Karen Kelly
Karen Kelly

Karen Kelly

«Cuando era una madre joven, decidí quedarme en casa para criar a mis cuatro hijos. Lo di todo y más cada día, pero eso no es precisamente algo que se pueda poner en un currículum. Durante ese tiempo, aprendí a seguir al Espíritu Santo y a dejar que el Señor me preparara para lo que vendría después. Luego, en 2005, cuando mis hijos ya eran casi todos mayores, abrí el periódico y vi un anuncio que decía que el World Affairs Council traía a Bono a Fair Park, en Dallas, para hablar sobre la crisis del sida.
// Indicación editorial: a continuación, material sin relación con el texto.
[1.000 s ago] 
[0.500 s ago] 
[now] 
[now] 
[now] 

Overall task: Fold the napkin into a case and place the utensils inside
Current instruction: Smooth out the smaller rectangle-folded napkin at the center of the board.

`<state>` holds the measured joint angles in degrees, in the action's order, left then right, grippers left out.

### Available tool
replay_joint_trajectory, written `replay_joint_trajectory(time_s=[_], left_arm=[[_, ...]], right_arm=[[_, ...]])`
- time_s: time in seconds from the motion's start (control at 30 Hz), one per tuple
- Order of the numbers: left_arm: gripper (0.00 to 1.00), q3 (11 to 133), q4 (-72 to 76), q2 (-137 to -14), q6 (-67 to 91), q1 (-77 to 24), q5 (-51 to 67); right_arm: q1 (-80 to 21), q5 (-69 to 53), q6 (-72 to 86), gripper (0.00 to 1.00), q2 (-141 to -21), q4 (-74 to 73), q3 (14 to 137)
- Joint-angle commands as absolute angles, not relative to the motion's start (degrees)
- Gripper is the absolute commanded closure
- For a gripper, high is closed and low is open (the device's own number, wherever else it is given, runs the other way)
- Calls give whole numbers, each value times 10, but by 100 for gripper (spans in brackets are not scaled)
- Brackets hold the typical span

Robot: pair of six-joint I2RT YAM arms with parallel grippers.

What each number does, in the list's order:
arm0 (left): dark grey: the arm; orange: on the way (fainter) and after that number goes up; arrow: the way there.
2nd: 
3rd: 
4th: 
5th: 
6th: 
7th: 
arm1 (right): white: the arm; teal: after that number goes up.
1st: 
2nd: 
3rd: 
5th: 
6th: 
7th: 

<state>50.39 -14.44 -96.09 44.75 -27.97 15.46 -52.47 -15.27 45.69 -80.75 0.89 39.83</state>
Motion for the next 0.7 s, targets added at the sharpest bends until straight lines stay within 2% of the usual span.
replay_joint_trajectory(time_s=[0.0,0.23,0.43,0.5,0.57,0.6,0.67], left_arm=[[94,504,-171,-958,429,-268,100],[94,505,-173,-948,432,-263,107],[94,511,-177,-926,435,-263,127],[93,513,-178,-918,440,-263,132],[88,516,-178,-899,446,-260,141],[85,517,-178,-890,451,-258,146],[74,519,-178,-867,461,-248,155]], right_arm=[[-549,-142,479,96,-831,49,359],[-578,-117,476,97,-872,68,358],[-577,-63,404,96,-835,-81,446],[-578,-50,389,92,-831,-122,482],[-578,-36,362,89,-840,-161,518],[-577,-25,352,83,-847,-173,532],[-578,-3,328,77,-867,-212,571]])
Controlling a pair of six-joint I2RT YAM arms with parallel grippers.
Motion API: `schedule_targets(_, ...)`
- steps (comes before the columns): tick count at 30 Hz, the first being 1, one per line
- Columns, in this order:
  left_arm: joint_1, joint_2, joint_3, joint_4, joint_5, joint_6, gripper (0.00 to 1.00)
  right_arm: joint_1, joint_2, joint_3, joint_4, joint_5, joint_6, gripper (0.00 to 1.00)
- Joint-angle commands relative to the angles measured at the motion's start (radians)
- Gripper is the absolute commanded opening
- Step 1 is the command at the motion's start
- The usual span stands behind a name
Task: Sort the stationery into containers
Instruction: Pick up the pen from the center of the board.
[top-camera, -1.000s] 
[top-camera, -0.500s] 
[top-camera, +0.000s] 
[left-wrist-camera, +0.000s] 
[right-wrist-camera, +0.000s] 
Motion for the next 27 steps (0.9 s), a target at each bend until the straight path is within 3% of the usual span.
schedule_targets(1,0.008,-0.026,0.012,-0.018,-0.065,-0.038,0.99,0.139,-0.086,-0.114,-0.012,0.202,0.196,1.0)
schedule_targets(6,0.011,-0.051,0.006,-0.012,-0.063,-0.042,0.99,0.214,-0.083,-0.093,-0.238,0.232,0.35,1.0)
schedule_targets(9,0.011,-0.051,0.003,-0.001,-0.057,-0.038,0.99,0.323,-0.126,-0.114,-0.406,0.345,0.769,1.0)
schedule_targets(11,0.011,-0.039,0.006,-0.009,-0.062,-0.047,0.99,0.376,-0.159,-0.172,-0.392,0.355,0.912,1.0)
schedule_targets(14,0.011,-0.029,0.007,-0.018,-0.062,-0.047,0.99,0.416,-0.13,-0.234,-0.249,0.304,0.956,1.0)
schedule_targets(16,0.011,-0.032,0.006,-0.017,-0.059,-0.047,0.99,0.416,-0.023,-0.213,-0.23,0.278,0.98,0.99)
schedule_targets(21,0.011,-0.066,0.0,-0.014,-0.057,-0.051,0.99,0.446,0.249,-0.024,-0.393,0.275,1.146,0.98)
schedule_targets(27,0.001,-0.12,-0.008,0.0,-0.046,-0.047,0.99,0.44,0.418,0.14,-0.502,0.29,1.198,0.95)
Sentí la necesidad de ir, así que compré una entrada y fui. Esa noche, Dios me conmovió profundamente. Mi corazón se iluminó por las personas, especialmente por los niños y aquellos que no tienen voz propia. Sabía que Dios me estaba preparando para hacer algo, y desde entonces el Espíritu Santo me ha guiado hacia muchas oportunidades para trabajar en el sector sin ánimo de lucro. En los últimos 13 años, he viajado por todo el mundo. He trabajado en grupos de trabajo y agencias aquí en Fort Worth para crear conciencia sobre la trata de personas, la pobreza y la educación. Incluso pasé un tiempo en Washington D. C., trabajando con nuestros representantes para conseguir financiación para iniciativas humanitarias a nivel mundial. Al principio daba miedo ir a los lugares más conflictivos del mundo y defender a quienes vivían allí, pero mereció la pena. A través de todo esto, descubrí mi pasión: ver a la Iglesia presente en la comunidad local y en el mundo. Todos tenemos un papel que desempeñar. ¡Es curioso cómo Dios utilizó a Bono para ayudarme a darme cuenta de eso!».